The paradox of creative work is that the more earnest and conventional you become, the less interesting you are to your audience. Publishers often want familiarity, but what audiences crave is the unexpected, the unpredictable, the genuinely surprising. Yet the film and TV industry seems designed to suppress exactly these qualities, particularly from independent voices working outside established systems.
The Question of Mentorship
Perhaps the most personal revelation from reflecting on Welles' work is recognising my own search for guidance, for what I can only describe as a father figure in the creative process. There's something about embarking on ambitious artistic projects that makes you long for someone to take the wheel, to provide direction when the path becomes unclear.
But maybe the lesson from Welles—and from my own experience with other challenging personal journeys—is that ultimately you must become your own guide. The fantasy of external validation and direction, while understandable, may be exactly what prevents authentic creative work from emerging. Going against the grain, feeling wrong about what you're doing, might actually be signs that you're heading in the right direction.

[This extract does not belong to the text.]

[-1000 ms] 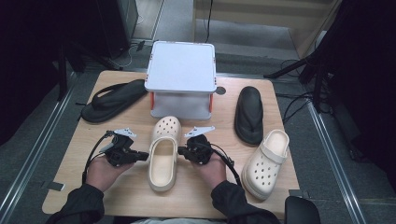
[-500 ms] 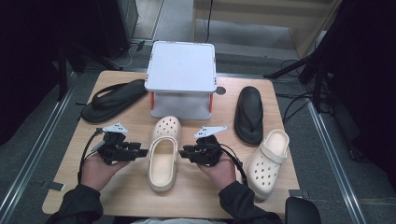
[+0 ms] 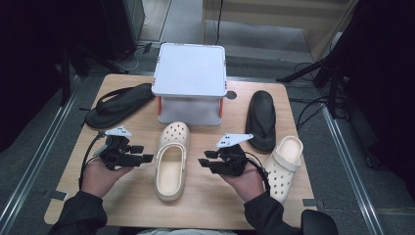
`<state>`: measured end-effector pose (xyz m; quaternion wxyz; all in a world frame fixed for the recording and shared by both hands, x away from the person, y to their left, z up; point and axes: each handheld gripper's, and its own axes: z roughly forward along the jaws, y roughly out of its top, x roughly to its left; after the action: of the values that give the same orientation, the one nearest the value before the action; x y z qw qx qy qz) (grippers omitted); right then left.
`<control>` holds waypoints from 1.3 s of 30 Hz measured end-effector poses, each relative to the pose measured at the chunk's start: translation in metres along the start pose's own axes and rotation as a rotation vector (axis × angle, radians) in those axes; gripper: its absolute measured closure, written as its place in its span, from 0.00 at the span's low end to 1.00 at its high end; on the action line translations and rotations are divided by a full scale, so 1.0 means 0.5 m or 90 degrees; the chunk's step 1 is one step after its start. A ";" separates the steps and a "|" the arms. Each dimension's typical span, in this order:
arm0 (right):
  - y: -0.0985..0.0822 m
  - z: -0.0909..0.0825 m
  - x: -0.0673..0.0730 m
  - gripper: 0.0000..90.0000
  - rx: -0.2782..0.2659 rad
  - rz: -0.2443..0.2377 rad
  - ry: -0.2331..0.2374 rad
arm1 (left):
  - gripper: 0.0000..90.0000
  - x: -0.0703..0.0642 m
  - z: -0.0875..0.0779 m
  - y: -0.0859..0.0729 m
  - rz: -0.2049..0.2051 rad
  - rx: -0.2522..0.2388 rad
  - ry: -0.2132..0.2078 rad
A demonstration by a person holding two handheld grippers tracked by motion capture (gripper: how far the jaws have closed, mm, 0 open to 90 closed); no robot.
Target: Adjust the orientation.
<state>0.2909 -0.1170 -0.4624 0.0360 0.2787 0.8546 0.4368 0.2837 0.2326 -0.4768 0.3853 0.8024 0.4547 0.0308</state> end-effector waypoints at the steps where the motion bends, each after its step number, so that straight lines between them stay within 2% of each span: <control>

The Practical and the Profound
The technical aspects of filmmaking, small crews, limited budgets, intimate interviews, are really just the surface of something deeper. At its core, this kind of work is about discernment: What's real? What appears real but isn't? What looks constructed but contains genuine truth? These questions extend far beyond cinema into fundamental questions about how we understand ourselves and each other.
The goal isn't to create a new form of filmmaking, such grandiose claims are usually meaningless. Rather, it's about developing a personal style that acknowledges the constructed nature of all storytelling while creating space for authentic surprise and genuine discovery.
Beginning Again
Every significant journey begins with small, practical steps: charging batteries, making agreements, simply showing up to a location with a camera. The difference between successful creative projects and abandoned ones often comes down to this willingness to begin before you feel ready, to accept that you might fail but start anyway.
The challenge for the independent filmmaker or any artist working outside established systems is maintaining that momentum without the collective energy that comes from collaborative work. But perhaps that's where the real artistry lies: in learning to be your own parent, your own guide, your own source of creative authority.
Like Welles stitching together fragments of truth and fiction into something larger than the sum of its parts, the goal is to trust the process, embrace the uncertainty, and create work that surprises even its creator. In the end, that may be the most honest kind of filmmaking possible.